== Data in this exercise ==
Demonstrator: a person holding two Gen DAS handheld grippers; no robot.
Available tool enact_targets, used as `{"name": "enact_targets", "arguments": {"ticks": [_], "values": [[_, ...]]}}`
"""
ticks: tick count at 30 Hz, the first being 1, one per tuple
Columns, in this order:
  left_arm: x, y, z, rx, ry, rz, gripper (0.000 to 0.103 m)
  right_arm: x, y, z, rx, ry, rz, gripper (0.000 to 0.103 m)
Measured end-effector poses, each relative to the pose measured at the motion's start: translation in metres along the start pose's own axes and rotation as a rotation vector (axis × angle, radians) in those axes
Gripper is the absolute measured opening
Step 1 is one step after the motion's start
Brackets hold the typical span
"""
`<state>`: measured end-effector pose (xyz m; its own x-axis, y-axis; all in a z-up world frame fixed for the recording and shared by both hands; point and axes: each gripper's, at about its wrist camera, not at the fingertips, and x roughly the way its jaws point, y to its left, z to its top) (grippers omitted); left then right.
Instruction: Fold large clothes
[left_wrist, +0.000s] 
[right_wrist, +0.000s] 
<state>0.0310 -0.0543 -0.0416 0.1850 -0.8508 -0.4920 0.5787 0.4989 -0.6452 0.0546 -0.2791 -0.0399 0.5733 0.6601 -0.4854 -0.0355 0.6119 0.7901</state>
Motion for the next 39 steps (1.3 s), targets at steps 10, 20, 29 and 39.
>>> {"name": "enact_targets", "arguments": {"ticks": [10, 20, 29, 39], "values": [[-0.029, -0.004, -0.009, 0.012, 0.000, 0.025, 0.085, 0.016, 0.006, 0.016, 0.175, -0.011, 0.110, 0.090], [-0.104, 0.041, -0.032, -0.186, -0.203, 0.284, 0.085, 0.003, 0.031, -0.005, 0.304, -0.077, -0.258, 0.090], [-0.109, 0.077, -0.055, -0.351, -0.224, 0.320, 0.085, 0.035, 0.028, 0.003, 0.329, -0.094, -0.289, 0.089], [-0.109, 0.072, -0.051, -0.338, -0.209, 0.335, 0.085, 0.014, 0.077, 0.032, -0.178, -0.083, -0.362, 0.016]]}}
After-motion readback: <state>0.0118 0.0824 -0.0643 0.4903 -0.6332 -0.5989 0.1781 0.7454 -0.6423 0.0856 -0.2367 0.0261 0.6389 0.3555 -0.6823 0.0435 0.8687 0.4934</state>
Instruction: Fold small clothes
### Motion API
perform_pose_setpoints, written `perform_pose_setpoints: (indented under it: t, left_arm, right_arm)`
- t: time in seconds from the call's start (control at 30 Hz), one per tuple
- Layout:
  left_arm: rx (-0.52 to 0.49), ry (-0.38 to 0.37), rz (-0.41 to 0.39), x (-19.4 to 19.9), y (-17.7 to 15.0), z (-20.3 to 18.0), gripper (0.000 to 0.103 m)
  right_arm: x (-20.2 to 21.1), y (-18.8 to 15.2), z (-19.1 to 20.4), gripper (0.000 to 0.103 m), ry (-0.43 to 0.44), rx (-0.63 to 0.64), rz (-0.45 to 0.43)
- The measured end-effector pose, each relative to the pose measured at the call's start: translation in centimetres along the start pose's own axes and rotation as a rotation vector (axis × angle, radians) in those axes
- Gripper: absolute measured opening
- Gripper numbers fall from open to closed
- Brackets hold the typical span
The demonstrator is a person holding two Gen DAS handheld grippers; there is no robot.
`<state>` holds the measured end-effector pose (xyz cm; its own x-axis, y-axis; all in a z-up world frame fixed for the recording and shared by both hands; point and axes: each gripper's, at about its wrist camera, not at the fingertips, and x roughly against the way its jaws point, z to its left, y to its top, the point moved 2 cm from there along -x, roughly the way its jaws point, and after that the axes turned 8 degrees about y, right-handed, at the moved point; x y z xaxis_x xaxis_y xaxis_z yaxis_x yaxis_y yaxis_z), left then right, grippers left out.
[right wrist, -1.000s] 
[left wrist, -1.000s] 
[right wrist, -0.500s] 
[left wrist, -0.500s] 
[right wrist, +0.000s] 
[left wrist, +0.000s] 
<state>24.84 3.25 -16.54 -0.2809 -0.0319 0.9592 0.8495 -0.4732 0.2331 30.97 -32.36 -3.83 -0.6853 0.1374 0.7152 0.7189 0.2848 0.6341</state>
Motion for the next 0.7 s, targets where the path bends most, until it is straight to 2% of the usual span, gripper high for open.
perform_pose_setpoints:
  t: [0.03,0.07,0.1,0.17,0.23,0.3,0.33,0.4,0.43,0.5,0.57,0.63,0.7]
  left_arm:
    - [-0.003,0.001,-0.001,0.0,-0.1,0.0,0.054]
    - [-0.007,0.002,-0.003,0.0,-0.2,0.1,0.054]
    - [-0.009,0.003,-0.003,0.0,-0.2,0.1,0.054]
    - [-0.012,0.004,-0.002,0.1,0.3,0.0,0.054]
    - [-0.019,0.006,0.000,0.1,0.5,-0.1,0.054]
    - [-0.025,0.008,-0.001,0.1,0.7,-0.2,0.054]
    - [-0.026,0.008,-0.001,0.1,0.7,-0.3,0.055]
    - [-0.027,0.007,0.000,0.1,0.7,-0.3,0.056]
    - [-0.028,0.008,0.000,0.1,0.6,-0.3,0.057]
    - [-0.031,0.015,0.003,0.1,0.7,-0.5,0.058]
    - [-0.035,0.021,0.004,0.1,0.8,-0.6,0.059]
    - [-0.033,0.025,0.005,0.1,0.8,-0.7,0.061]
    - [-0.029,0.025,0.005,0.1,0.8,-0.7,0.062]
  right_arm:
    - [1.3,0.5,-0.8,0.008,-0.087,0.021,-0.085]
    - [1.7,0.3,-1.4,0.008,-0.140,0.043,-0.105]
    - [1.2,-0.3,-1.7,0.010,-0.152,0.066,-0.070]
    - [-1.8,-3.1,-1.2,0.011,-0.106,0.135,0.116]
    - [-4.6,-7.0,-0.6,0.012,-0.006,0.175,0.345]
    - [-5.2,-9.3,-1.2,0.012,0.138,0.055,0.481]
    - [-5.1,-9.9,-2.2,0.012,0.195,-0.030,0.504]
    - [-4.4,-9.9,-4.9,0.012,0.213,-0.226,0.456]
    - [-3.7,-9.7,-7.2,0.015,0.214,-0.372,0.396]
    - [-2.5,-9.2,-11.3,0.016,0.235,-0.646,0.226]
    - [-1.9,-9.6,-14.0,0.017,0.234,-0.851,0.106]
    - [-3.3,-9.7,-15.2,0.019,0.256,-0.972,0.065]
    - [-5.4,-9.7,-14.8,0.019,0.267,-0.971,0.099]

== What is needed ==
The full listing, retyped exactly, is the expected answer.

== Task solution ==
Demonstrator: a person holding two Gen DAS handheld grippers; no robot.
Available tool enact_targets, used as `{"name": "enact_targets", "arguments": {"ticks": [_], "values": [[_, ...]]}}`
"""
ticks: tick count at 30 Hz, the first being 1, one per tuple
Columns, in this order:
  left_arm: x, y, z, rx, ry, rz, gripper (0.000 to 0.103 m)
  right_arm: x, y, z, rx, ry, rz, gripper (0.000 to 0.103 m)
Measured end-effector poses, each relative to the pose measured at the motion's start: translation in metres along the start pose's own axes and rotation as a rotation vector (axis × angle, radians) in those axes
Gripper is the absolute measured opening
Step 1 is one step after the motion's start
Brackets hold the typical span
"""
`<state>`: measured end-effector pose (xyz m; its own x-axis, y-axis; all in a z-up world frame fixed for the recording and shared by both hands; point and axes: each gripper's, at about its wrist camera, not at the fingertips, and x roughly the way its jaws point, y to its left, z to its top) (grippers omitted); left then right.
Instruction: Fold large clothes
[left_wrist, +0.000s] 
[right_wrist, +0.000s] 
<state>0.0310 -0.0543 -0.0416 0.1850 -0.8508 -0.4920 0.5787 0.4989 -0.6452 0.0546 -0.2791 -0.0399 0.5733 0.6601 -0.4854 -0.0355 0.6119 0.7901</state>
Motion for the next 39 steps (1.3 s), targets at steps 10, 20, 29 and 39.
>>> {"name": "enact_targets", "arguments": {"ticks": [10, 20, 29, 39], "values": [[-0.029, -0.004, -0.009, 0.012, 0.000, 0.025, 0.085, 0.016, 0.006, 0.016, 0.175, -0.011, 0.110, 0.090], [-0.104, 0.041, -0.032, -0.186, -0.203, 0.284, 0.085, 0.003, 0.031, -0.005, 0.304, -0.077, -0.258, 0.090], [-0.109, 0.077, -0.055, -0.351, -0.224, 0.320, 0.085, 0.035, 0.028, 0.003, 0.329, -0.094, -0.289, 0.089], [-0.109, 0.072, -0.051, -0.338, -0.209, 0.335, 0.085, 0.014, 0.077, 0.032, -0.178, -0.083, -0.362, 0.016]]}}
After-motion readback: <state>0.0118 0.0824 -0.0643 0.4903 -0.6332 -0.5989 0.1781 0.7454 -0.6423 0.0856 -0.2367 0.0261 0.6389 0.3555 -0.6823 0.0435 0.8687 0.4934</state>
Instruction: Fold small clothes
### Motion API
perform_pose_setpoints, written `perform_pose_setpoints: (indented under it: t, left_arm, right_arm)`
- t: time in seconds from the call's start (control at 30 Hz), one per tuple
- Layout:
  left_arm: rx (-0.52 to 0.49), ry (-0.38 to 0.37), rz (-0.41 to 0.39), x (-19.4 to 19.9), y (-17.7 to 15.0), z (-20.3 to 18.0), gripper (0.000 to 0.103 m)
  right_arm: x (-20.2 to 21.1), y (-18.8 to 15.2), z (-19.1 to 20.4), gripper (0.000 to 0.103 m), ry (-0.43 to 0.44), rx (-0.63 to 0.64), rz (-0.45 to 0.43)
- The measured end-effector pose, each relative to the pose measured at the call's start: translation in centimetres along the start pose's own axes and rotation as a rotation vector (axis × angle, radians) in those axes
- Gripper: absolute measured opening
- Gripper numbers fall from open to closed
- Brackets hold the typical span
The demonstrator is a person holding two Gen DAS handheld grippers; there is no robot.
`<state>` holds the measured end-effector pose (xyz cm; its own x-axis, y-axis; all in a z-up world frame fixed for the recording and shared by both hands; point and axes: each gripper's, at about its wrist camera, not at the fingertips, and x roughly against the way its jaws point, z to its left, y to its top, the point moved 2 cm from there along -x, roughly the way its jaws point, and after that the axes turned 8 degrees about y, right-handed, at the moved point; x y z xaxis_x xaxis_y xaxis_z yaxis_x yaxis_y yaxis_z), left then right, grippers left out.
[right wrist, -1.000s] 
[left wrist, -1.000s] 
[right wrist, -0.500s] 
[left wrist, -0.500s] 
[right wrist, +0.000s] 
[left wrist, +0.000s] 
<state>24.84 3.25 -16.54 -0.2809 -0.0319 0.9592 0.8495 -0.4732 0.2331 30.97 -32.36 -3.83 -0.6853 0.1374 0.7152 0.7189 0.2848 0.6341</state>
Motion for the next 0.7 s, targets where the path bends most, until it is straight to 2% of the usual span, gripper high for open.
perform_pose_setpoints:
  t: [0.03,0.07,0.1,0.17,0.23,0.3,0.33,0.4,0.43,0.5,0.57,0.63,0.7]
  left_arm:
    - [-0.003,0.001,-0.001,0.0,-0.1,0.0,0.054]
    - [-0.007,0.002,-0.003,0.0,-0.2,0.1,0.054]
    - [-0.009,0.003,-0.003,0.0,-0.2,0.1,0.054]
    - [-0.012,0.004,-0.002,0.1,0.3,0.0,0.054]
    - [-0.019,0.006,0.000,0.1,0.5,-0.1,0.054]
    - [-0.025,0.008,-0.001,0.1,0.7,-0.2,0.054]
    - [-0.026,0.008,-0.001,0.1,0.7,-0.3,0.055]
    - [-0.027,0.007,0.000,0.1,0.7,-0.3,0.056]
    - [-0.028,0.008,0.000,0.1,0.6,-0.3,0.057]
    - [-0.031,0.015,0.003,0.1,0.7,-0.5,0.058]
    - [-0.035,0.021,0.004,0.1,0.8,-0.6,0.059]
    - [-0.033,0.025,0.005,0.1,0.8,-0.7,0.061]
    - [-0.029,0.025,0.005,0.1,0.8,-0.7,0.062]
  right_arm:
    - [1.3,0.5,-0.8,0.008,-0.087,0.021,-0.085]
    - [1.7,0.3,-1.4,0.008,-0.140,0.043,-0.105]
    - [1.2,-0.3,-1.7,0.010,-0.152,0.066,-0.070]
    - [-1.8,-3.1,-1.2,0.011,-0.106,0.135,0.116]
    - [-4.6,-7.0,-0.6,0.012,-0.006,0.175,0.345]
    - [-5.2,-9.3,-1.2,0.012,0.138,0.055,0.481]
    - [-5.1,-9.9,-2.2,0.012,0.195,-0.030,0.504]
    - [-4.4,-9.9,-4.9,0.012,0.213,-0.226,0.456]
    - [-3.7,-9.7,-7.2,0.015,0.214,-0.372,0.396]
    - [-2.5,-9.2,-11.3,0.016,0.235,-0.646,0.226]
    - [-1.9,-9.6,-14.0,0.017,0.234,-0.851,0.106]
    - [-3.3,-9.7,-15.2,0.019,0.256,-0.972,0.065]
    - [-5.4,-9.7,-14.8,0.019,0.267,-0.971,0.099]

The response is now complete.